> DESCRIPTION OF THE TASK:
Among the entries below, copy every line that carries the word "finger".

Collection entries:
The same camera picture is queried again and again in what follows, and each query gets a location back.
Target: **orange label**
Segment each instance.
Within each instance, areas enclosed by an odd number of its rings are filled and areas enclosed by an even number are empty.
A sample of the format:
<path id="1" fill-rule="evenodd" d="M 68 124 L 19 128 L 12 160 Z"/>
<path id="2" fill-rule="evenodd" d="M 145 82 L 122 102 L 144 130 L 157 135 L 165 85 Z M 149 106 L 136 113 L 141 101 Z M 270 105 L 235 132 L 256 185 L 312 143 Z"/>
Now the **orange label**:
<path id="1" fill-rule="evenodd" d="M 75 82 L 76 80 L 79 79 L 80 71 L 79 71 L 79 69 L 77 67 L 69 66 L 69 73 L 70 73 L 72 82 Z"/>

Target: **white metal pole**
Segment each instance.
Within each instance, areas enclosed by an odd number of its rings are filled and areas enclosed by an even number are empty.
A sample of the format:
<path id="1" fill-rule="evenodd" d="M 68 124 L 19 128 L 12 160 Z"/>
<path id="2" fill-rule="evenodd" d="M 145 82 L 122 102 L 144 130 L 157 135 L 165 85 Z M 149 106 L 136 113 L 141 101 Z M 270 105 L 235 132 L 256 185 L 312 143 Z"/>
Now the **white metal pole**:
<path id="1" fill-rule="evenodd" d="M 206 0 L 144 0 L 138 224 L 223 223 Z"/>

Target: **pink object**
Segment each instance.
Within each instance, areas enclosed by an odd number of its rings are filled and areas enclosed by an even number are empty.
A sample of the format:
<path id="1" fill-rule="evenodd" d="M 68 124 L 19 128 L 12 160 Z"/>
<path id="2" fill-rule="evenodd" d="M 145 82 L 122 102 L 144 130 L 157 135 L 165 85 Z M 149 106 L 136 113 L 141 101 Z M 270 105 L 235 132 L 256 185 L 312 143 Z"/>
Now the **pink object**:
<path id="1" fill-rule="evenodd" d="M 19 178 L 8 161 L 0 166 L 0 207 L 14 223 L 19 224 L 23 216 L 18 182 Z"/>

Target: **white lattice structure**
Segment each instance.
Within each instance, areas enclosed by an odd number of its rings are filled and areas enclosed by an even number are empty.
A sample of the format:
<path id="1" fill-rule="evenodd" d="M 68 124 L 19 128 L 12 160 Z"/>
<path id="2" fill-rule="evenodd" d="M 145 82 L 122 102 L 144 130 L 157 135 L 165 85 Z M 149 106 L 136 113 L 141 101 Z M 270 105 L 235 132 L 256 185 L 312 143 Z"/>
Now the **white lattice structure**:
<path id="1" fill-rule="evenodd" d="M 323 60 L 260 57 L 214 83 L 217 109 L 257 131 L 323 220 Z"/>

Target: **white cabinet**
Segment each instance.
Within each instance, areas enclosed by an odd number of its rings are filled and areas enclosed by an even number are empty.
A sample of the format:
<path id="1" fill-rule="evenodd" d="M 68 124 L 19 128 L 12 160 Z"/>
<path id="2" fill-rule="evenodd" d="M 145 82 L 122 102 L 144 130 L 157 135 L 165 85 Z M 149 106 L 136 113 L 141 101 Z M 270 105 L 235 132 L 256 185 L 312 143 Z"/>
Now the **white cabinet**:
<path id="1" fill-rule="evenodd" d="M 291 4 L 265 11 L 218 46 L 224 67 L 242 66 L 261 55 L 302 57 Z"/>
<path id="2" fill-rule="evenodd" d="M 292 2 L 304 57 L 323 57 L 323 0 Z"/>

...

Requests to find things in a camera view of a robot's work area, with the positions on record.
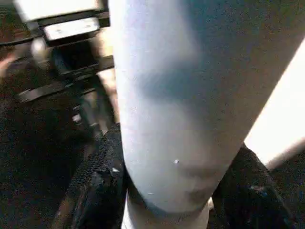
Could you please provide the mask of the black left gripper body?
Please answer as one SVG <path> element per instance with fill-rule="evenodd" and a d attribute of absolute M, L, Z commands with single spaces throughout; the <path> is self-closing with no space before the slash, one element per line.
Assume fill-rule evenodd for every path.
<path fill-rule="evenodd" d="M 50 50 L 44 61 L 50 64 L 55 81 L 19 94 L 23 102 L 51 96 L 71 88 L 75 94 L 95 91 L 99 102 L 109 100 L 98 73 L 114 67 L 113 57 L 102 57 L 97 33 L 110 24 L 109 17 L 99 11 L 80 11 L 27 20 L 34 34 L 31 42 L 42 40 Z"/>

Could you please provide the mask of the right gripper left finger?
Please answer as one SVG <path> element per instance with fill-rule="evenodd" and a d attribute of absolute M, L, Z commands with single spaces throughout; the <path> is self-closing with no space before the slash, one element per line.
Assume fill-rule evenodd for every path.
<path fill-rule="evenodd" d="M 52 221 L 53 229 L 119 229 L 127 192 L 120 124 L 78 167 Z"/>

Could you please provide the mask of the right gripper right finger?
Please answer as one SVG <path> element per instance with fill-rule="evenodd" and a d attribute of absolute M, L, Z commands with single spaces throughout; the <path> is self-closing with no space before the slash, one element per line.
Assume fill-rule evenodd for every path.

> RESPONSE TO THE EXERCISE:
Could you please provide the mask of the right gripper left finger?
Could you please provide the mask of the right gripper right finger?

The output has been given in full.